▶ [What the task requires]
Copy out each line from the material where the word "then" is found.

▶ [Dataset excerpt]
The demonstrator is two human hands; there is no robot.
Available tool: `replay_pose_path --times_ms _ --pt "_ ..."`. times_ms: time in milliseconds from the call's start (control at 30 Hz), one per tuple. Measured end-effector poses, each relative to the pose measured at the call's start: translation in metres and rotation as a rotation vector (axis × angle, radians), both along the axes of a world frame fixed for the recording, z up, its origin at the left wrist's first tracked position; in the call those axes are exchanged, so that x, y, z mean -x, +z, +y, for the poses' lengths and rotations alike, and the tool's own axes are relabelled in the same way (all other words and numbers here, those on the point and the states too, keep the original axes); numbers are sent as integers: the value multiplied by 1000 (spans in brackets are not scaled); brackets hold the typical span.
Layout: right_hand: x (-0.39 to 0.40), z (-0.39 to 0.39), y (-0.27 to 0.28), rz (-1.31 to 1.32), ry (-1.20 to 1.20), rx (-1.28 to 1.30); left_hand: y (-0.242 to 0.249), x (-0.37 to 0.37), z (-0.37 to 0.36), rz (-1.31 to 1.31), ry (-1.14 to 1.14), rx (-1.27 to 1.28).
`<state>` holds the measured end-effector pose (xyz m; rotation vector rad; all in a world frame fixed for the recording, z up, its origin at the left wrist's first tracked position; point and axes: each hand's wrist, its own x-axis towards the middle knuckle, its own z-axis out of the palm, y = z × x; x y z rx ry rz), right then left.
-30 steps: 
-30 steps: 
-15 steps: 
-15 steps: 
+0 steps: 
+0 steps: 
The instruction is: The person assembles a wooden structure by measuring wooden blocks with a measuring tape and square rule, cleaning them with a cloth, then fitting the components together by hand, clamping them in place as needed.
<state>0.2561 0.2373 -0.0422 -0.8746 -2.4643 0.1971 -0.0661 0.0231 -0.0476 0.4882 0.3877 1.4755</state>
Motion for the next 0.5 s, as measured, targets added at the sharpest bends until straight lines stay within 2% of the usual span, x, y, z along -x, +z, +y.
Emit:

▶ [Answer to this problem]
`<state>` holds the measured end-effector pose (xyz m; rotation vector rad; all in a world frame fixed for the recording, z up, its origin at the left wrist's first tracked position; point and axes: each hand's wrist, its own x-axis towards the middle knuckle, its own z-axis out of the palm, y = z × x; x y z rx ry rz), right then left.
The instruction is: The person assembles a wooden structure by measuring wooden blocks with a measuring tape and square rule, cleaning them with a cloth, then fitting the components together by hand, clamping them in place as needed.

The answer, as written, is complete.